Exercise objective: Exactly as written, copy the lines that run from the start of the data below to the line containing "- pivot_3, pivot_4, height", both ends included.
----- Source material -----
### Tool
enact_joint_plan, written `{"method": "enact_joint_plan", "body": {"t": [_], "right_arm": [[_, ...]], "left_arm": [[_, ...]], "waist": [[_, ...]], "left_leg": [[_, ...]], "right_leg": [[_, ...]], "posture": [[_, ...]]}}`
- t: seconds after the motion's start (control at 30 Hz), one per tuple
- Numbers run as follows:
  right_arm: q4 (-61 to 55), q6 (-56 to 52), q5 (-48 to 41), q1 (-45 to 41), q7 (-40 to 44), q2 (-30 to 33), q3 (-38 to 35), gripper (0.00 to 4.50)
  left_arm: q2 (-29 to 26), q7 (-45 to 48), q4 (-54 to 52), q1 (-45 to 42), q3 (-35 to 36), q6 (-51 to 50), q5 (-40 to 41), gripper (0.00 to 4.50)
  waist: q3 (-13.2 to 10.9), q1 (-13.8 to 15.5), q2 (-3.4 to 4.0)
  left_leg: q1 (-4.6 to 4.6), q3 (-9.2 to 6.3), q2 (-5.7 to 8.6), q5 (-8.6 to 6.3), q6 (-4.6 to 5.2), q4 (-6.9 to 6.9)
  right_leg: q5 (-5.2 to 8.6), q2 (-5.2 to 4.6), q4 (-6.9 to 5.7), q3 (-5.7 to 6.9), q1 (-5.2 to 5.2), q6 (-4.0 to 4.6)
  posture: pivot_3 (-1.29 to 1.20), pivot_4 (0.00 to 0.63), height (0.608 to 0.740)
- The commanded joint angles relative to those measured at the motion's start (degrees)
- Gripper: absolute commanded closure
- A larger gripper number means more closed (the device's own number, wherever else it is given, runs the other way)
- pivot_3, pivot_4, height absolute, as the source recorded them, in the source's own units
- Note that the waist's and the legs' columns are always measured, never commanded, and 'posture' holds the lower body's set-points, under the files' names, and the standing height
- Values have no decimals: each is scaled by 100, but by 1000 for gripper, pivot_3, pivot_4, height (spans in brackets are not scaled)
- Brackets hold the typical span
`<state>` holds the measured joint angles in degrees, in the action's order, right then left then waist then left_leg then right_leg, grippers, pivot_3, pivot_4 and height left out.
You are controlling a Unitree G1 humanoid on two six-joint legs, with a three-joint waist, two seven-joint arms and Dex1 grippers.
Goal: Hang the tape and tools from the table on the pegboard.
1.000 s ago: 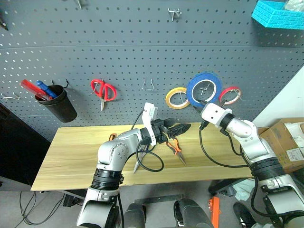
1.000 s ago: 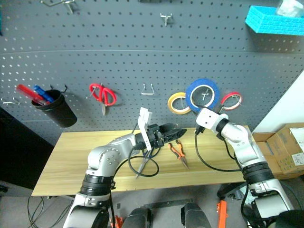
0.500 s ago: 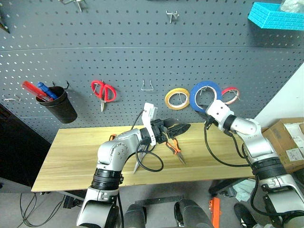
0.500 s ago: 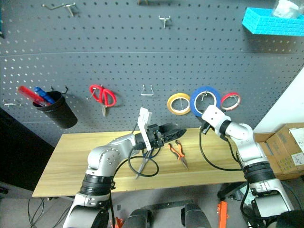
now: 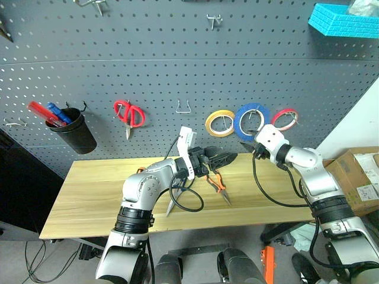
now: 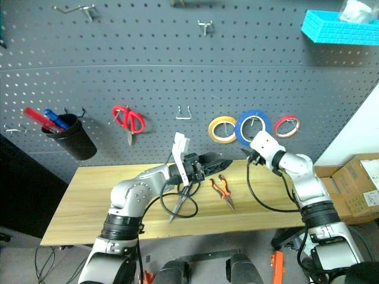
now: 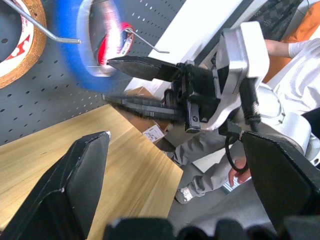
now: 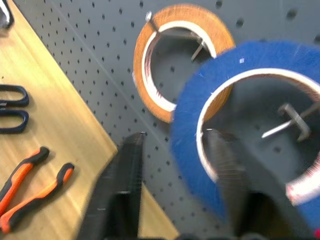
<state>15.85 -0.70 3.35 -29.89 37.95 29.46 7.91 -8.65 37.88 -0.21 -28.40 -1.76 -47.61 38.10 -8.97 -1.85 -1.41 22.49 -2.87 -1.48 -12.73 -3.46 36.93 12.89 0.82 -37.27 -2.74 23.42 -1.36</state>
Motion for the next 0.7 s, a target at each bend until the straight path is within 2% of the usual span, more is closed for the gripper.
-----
Solved problem:
### Tool
enact_joint_plan, written `{"method": "enact_joint_plan", "body": {"t": [_], "right_arm": [[_, ...]], "left_arm": [[_, ...]], "waist": [[_, ...]], "left_leg": [[_, ...]], "right_leg": [[_, ...]], "posture": [[_, ...]]}}`
- t: seconds after the motion's start (control at 30 Hz), one per tuple
- Numbers run as follows:
  right_arm: q4 (-61 to 55), q6 (-56 to 52), q5 (-48 to 41), q1 (-45 to 41), q7 (-40 to 44), q2 (-30 to 33), q3 (-38 to 35), gripper (0.00 to 4.50)
  left_arm: q2 (-29 to 26), q7 (-45 to 48), q4 (-54 to 52), q1 (-45 to 42), q3 (-35 to 36), q6 (-51 to 50), q5 (-40 to 41), gripper (0.00 to 4.50)
  waist: q3 (-13.2 to 10.9), q1 (-13.8 to 15.5), q2 (-3.4 to 4.0)
  left_leg: q1 (-4.6 to 4.6), q3 (-9.2 to 6.3), q2 (-5.7 to 8.6), q5 (-8.6 to 6.3), q6 (-4.6 to 5.2), q4 (-6.9 to 6.9)
  right_leg: q5 (-5.2 to 8.6), q2 (-5.2 to 4.6), q4 (-6.9 to 5.7), q3 (-5.7 to 6.9), q1 (-5.2 to 5.2), q6 (-4.0 to 4.6)
  posture: pivot_3 (-1.29 to 1.20), pivot_4 (0.00 to 0.63), height (0.608 to 0.740)
- The commanded joint angles relative to those measured at the motion's start (degrees)
- Gripper: absolute commanded closure
- A larger gripper number means more closed (the device's own number, wherever else it is given, runs the other way)
- pivot_3, pivot_4, height absolute, as the source recorded them, in the source's own units

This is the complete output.